(Excerpts from a dataset)
————————

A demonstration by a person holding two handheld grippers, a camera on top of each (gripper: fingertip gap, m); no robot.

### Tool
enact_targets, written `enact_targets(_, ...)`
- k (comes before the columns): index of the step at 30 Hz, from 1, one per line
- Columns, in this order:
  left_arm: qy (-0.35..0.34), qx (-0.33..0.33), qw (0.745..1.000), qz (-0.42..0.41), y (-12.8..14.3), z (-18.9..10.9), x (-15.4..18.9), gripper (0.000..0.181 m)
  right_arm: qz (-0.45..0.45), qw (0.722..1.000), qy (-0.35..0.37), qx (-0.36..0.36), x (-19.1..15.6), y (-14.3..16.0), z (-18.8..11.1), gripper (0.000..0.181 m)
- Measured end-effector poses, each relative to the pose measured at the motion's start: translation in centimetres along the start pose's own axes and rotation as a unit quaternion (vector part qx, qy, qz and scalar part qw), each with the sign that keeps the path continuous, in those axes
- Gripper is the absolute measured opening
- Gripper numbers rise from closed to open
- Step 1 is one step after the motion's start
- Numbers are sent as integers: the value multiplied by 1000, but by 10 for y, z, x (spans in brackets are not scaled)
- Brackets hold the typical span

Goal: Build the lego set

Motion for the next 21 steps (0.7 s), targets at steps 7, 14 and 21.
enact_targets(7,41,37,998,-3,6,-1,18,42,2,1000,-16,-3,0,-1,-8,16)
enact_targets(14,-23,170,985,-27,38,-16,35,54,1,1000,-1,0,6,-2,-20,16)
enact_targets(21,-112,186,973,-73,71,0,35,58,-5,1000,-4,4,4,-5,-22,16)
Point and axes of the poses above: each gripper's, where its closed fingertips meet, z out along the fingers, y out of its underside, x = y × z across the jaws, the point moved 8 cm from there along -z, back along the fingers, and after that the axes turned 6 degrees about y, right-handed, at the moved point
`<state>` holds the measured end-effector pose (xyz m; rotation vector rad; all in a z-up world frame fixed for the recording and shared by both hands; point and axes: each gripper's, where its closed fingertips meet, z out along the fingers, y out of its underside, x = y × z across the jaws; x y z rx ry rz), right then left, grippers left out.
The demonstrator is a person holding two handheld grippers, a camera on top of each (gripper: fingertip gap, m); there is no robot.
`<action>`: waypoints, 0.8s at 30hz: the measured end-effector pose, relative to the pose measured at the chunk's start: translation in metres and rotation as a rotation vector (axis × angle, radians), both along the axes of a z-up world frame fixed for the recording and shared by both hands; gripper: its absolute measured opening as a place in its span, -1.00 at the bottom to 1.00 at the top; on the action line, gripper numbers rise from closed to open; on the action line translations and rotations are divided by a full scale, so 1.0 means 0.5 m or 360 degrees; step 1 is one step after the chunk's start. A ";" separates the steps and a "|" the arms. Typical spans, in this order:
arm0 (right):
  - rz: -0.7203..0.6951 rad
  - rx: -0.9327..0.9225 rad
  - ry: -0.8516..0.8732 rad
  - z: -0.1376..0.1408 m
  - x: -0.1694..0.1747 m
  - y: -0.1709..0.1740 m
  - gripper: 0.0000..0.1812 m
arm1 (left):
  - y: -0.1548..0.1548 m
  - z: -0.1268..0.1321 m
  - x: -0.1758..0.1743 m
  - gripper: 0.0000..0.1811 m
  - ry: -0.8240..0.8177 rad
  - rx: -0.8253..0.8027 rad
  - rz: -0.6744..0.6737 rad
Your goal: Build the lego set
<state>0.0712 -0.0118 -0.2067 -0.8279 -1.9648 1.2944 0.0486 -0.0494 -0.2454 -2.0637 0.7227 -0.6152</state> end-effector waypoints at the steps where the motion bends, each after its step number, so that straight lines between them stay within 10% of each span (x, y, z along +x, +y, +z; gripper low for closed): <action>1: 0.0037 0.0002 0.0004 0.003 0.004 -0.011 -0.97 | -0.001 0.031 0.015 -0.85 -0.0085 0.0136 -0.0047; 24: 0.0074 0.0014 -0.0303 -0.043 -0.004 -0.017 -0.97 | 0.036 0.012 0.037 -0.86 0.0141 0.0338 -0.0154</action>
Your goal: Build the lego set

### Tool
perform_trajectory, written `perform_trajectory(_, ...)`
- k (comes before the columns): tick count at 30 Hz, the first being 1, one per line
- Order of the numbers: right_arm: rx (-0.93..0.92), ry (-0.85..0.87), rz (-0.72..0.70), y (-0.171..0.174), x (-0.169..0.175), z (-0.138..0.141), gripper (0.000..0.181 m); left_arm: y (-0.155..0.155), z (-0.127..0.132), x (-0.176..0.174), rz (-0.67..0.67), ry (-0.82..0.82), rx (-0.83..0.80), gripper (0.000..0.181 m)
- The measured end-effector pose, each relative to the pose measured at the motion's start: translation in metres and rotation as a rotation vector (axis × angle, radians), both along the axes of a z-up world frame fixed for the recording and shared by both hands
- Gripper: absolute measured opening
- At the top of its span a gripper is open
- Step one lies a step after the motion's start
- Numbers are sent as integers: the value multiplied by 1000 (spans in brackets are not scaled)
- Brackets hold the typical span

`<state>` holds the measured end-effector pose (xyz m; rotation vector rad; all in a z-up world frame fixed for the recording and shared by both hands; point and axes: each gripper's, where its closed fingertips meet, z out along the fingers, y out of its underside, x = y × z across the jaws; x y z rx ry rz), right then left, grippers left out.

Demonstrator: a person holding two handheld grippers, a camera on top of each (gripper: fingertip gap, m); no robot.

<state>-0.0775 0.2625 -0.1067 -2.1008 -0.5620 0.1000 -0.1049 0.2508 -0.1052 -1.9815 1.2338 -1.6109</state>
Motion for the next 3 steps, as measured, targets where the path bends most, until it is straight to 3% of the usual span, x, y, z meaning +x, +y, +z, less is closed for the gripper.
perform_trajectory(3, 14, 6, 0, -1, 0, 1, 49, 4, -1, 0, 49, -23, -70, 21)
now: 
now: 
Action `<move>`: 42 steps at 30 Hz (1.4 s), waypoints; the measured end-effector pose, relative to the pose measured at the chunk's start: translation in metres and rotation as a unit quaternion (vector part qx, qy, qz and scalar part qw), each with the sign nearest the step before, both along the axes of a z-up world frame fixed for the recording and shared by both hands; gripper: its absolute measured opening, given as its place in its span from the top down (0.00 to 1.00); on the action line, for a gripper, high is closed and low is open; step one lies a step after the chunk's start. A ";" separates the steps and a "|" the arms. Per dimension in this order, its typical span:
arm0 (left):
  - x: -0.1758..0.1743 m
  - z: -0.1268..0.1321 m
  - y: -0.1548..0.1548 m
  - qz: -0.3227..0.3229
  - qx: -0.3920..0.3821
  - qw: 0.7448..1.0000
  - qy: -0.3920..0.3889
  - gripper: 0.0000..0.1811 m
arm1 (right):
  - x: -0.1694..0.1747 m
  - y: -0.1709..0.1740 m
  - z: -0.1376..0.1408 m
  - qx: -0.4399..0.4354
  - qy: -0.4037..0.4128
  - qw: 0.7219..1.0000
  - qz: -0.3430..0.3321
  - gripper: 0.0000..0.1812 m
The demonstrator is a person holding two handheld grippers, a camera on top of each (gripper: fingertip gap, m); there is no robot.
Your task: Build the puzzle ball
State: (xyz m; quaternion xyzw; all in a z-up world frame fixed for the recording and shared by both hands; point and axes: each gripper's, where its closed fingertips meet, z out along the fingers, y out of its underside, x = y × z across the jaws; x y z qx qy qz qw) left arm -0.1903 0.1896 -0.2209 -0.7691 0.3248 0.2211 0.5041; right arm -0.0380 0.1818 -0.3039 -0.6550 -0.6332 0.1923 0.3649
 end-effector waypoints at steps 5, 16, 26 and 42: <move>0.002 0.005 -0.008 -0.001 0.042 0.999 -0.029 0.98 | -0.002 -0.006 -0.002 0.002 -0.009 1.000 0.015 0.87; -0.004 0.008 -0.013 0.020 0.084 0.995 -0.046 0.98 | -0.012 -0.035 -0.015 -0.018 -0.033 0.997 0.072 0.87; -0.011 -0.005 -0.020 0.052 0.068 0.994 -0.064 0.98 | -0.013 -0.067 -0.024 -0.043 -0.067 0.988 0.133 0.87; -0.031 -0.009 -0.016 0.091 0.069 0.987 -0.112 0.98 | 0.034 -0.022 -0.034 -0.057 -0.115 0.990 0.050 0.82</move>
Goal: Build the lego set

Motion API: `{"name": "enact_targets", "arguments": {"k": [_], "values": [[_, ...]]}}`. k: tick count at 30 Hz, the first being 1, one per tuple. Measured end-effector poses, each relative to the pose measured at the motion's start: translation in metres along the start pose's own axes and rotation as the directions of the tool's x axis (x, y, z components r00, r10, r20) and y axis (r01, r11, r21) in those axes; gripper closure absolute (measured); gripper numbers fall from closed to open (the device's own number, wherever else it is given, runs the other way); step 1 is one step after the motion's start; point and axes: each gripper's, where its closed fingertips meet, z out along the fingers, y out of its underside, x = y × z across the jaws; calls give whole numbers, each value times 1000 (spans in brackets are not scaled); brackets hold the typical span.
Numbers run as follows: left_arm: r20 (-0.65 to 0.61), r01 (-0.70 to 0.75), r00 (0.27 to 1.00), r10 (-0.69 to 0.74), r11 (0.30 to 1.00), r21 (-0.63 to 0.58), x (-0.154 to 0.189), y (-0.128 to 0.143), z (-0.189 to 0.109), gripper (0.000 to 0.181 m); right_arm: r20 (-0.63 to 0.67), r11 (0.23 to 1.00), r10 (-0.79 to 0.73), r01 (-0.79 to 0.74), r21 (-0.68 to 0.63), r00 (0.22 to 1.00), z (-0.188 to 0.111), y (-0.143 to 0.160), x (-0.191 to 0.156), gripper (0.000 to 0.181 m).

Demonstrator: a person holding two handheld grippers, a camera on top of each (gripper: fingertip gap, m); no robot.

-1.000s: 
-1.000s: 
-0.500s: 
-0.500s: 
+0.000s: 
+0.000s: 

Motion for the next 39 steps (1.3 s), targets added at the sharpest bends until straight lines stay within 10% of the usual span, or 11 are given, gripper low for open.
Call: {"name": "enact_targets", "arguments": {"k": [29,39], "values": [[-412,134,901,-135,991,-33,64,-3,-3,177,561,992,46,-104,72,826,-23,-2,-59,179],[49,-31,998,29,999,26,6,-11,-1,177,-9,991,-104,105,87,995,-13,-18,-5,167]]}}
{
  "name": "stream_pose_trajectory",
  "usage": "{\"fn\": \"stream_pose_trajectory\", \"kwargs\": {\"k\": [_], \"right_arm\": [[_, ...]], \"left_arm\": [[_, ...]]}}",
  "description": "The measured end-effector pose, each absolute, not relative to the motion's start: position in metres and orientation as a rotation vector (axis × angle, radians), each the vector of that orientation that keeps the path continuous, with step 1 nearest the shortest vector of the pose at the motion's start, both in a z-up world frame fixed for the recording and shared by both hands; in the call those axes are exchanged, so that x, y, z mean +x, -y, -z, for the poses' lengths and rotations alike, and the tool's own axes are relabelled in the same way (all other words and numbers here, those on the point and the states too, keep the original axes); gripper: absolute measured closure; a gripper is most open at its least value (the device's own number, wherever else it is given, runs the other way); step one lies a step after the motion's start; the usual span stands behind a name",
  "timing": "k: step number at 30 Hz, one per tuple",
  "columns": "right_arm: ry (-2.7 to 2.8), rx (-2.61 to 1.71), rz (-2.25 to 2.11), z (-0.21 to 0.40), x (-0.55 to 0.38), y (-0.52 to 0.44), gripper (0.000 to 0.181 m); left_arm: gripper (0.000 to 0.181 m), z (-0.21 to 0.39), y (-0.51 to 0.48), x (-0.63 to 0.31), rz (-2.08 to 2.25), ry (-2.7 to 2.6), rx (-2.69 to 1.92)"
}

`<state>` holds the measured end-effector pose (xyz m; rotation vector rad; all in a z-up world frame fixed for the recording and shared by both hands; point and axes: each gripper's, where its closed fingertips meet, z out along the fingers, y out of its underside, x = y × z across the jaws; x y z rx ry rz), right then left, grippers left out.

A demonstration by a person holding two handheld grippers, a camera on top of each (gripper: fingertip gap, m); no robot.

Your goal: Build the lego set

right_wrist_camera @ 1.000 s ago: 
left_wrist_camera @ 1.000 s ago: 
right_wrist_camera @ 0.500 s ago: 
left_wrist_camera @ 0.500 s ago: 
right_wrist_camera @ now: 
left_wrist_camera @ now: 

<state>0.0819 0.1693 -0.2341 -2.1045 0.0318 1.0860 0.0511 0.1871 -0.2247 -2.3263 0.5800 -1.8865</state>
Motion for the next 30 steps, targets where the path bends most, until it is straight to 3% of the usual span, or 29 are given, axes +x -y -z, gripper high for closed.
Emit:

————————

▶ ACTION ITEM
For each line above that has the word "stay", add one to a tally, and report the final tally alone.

▶ RESULT BELOW
2